I Fantasmi di Via Veneto si agitano ancora
Olindo de Maraglis, di professione avvocato, è l’ultimo re della notte romana. Sembra uno di quei personaggi descritti un tempo da Ennio Flaiano.
La notte che diventa tua complice, l’oscurità ti accoglie e ti abbraccia, le luci di via Veneto ti rassicurano, ti fanno compagnia. La stessa luce che una madre accende nella stanza del suo bambino, dopo che questo ha fatto un brutto sogno al buio. Il nostro vecchio avvocato, figlio di un grande avvocato di Lucera, che però l’avvocato non l’ha mai fatto, niente studio, niente cause, vive di rendita, vive la notte romana e la racconta. Le strade di scena sono via Boncompagni, via Ludovisi e giù fino a via Veneto.
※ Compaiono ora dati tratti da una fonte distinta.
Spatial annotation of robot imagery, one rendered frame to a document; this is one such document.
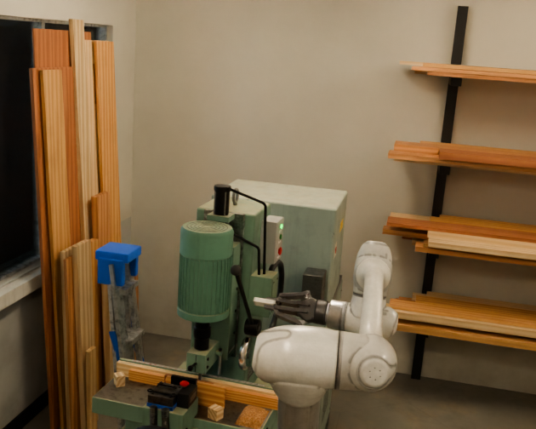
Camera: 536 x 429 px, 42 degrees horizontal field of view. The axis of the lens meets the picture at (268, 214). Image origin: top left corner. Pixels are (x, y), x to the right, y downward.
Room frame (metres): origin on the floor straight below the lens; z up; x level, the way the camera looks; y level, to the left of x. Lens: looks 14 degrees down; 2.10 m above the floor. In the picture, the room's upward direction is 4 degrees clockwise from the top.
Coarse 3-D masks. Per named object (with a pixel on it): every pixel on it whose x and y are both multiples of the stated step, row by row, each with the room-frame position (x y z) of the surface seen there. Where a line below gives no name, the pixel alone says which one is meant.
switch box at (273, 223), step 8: (272, 216) 2.55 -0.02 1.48; (280, 216) 2.56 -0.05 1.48; (272, 224) 2.47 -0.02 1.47; (280, 224) 2.50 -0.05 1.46; (272, 232) 2.47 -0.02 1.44; (280, 232) 2.51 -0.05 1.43; (272, 240) 2.47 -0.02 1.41; (272, 248) 2.47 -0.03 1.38; (272, 256) 2.47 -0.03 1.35; (280, 256) 2.54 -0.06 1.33
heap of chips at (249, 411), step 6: (246, 408) 2.13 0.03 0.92; (252, 408) 2.12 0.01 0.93; (258, 408) 2.13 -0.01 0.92; (246, 414) 2.08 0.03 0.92; (252, 414) 2.08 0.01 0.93; (258, 414) 2.09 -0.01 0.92; (264, 414) 2.11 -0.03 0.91; (240, 420) 2.06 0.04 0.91; (246, 420) 2.06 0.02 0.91; (252, 420) 2.06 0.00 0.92; (258, 420) 2.06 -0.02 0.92; (252, 426) 2.04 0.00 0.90; (258, 426) 2.05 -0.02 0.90
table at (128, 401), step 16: (112, 384) 2.27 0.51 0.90; (128, 384) 2.27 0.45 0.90; (144, 384) 2.28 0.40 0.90; (96, 400) 2.16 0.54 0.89; (112, 400) 2.15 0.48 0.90; (128, 400) 2.16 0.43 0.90; (144, 400) 2.17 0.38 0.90; (112, 416) 2.15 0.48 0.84; (128, 416) 2.13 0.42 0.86; (224, 416) 2.10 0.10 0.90; (272, 416) 2.16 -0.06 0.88
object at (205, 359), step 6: (210, 342) 2.30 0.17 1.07; (216, 342) 2.30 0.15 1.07; (192, 348) 2.24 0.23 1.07; (210, 348) 2.25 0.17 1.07; (216, 348) 2.30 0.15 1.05; (192, 354) 2.20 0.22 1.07; (198, 354) 2.20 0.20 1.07; (204, 354) 2.20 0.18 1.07; (210, 354) 2.24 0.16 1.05; (186, 360) 2.21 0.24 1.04; (192, 360) 2.20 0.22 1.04; (198, 360) 2.19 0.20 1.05; (204, 360) 2.19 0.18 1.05; (210, 360) 2.24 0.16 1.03; (186, 366) 2.21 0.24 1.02; (198, 366) 2.19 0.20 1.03; (204, 366) 2.19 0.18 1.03; (210, 366) 2.24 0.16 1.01; (198, 372) 2.19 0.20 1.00; (204, 372) 2.19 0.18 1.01
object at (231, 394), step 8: (128, 376) 2.30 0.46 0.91; (136, 376) 2.30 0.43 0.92; (144, 376) 2.29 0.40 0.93; (152, 376) 2.28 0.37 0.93; (160, 376) 2.27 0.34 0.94; (152, 384) 2.28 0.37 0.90; (232, 392) 2.20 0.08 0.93; (240, 392) 2.20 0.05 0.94; (248, 392) 2.20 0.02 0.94; (256, 392) 2.20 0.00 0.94; (232, 400) 2.20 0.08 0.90; (240, 400) 2.20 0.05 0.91; (248, 400) 2.19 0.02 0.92; (256, 400) 2.18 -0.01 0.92; (264, 400) 2.18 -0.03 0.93; (272, 400) 2.17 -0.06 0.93; (272, 408) 2.17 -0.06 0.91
“La notte ti penetra dentro, nel cuore, nel tuo modo di vita, a poco a poco ti allontani dal giorno e da tutto quello che è la vita reale. Diventi come me, l’uomo della notte.”
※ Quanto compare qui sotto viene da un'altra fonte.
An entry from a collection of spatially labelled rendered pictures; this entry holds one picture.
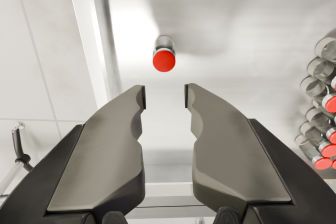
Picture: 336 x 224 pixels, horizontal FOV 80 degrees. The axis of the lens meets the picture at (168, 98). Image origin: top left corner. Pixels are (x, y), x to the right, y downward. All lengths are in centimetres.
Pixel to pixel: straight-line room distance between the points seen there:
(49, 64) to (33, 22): 23
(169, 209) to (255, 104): 98
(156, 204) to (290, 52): 106
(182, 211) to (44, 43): 115
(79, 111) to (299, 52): 133
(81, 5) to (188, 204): 111
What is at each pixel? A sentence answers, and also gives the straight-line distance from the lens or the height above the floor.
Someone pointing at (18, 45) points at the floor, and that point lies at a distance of 139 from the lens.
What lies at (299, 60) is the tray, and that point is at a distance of 27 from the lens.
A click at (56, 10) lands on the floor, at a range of 123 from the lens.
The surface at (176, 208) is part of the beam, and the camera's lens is 120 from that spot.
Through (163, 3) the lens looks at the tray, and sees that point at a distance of 21.
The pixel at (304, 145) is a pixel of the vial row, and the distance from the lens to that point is 34.
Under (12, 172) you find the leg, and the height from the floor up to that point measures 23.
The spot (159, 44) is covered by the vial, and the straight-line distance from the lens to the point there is 19.
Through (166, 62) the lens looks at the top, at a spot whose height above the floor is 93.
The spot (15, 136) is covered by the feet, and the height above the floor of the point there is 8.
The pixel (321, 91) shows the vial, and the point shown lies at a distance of 27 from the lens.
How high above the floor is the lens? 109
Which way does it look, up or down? 58 degrees down
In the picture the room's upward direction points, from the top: 177 degrees clockwise
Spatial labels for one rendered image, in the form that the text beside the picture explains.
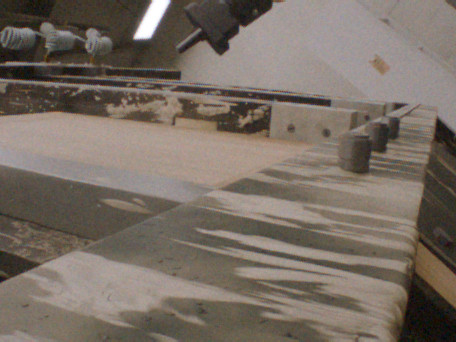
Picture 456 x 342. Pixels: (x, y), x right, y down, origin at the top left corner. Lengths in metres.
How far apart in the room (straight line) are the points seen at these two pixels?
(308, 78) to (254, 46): 0.79
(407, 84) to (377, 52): 0.37
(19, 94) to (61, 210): 0.75
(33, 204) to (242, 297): 0.24
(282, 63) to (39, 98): 5.23
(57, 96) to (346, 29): 3.60
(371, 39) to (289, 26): 1.91
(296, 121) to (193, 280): 0.62
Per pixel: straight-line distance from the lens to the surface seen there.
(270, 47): 6.18
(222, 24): 0.99
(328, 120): 0.76
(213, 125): 0.83
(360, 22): 4.38
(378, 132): 0.50
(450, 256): 0.27
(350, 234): 0.23
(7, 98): 1.12
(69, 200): 0.35
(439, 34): 5.67
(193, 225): 0.22
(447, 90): 4.29
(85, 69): 1.84
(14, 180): 0.39
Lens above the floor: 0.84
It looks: 12 degrees up
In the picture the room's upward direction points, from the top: 48 degrees counter-clockwise
L’ultimo baluardo è la notte, che si sostituisce al giorno. Potremmo dire che si regge su questa tesi il libro di Omar Di Maria I fantasmi Di Via Veneto (Ed. Pendragon).
La scuola, il lavoro, il traffico, tutte le complessità dell’esistenza. Chi vive di notte fa un’altra vita, non gliene frega niente, ha soltanto bisogno della sua magia.
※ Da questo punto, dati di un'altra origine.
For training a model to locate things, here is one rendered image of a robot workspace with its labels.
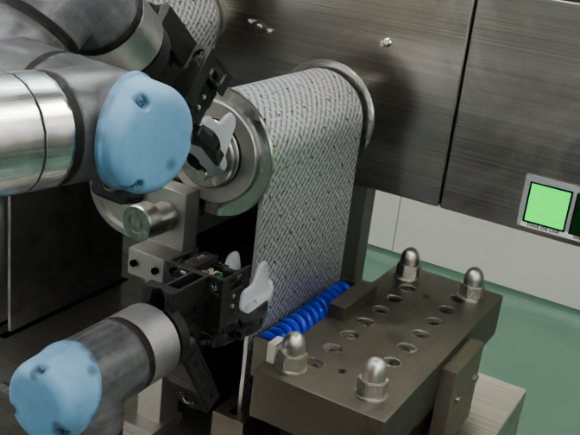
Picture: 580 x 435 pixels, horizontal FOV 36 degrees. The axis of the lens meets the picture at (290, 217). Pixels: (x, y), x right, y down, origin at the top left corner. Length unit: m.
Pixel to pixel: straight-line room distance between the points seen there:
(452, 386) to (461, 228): 2.75
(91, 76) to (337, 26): 0.71
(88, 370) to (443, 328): 0.53
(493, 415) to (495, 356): 2.14
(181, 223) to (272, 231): 0.10
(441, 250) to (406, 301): 2.67
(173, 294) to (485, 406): 0.56
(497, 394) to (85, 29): 0.82
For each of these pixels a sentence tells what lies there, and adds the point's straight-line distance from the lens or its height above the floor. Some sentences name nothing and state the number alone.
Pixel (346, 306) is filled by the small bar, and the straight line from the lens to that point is 1.12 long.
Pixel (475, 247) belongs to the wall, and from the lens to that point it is 3.82.
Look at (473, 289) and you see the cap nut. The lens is 1.24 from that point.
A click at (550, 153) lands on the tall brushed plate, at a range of 1.18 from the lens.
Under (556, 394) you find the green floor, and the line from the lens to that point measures 3.24.
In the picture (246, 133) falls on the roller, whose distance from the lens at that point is 0.95.
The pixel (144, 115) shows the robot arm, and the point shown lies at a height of 1.39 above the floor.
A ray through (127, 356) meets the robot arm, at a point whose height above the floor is 1.13.
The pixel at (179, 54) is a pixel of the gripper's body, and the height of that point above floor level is 1.38.
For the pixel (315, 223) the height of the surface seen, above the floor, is 1.14.
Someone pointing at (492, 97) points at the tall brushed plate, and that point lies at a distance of 1.19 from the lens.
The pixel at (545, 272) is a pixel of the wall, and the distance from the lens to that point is 3.76.
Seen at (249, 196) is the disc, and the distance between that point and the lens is 0.98.
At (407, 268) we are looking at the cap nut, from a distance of 1.26.
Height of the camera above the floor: 1.54
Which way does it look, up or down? 21 degrees down
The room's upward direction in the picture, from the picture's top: 7 degrees clockwise
Ed è proprio a via Veneto che Olindo la trova, tutte le notti. In ordine, ma non di importanza, la “strega rosa”, la sbalordente polverina bianca che si attacca alle narici e ti stordisce i sensi, e la sua casa, il night Carousel.
Le luci di via Veneto di notte affascinano, fanno agitare anche lo stomaco più resistente. La via Veneto di Federico Fellini, il film La Dolce Vita. Quella scena stupenda di Marcello Mastroianni che accompagna Anita Ekberg al Grand Hotel Excelsior proprio quando Roma vede le prime luci del mattino.
Solita passeggiata tutte le sere per Olindo, stretta di mano con Peppe il Giapponese e poi dritti verso la notte più morbida e accogliente. Lo aspettano Frida, la sua giovane amante argentina, le penne all’arrabbiata e i litri di champagne. Nella sua stessa vita, lui appare ma soprattutto si sente l’ultimo protagonista irriducibile della “dolce vita” romana.
Il Carousel, la voce di Bruno Martino con E la chiamano estate, è il co-protagonista di questo nostalgico libro. Il night, quello vero, con poltrone e divani, un grande american bar con prodotti di qualità eccezionale, i migliori whisky importati in Italia. Orchestra dal vivo, voci suadenti, repertorio della fine degli anni 60 che esplode di magia e romanticismo. Massima attenzione al cliente, a tutti: vengono attratti dalle luci e magia della notte. Ma soprattutto dalla magia “rosa”, nuova polvere bianca-rosacea importata, la migliore dell’epoca.
Frasi brevi, incalzanti, quasi assillanti, come i pensieri del protagonista. Come la vita di Roma, con le sue storie taciute e le sue strade troppo spesso frequentate da spacciatori, maruani e prostitute.
Ma qualcosa inizia a cambiare: lo si percepisce nell’aria, come quando cambia il vento e ti sembra di avere il mare su per le narici. Si sente odore di sospetto, di diffidenza, è tutto un fuggi fuggi generale, è inevitabilmente la fine di una stagione che spingerà Olindo, o meglio, che solleciterà, a cambiare vita finalmente.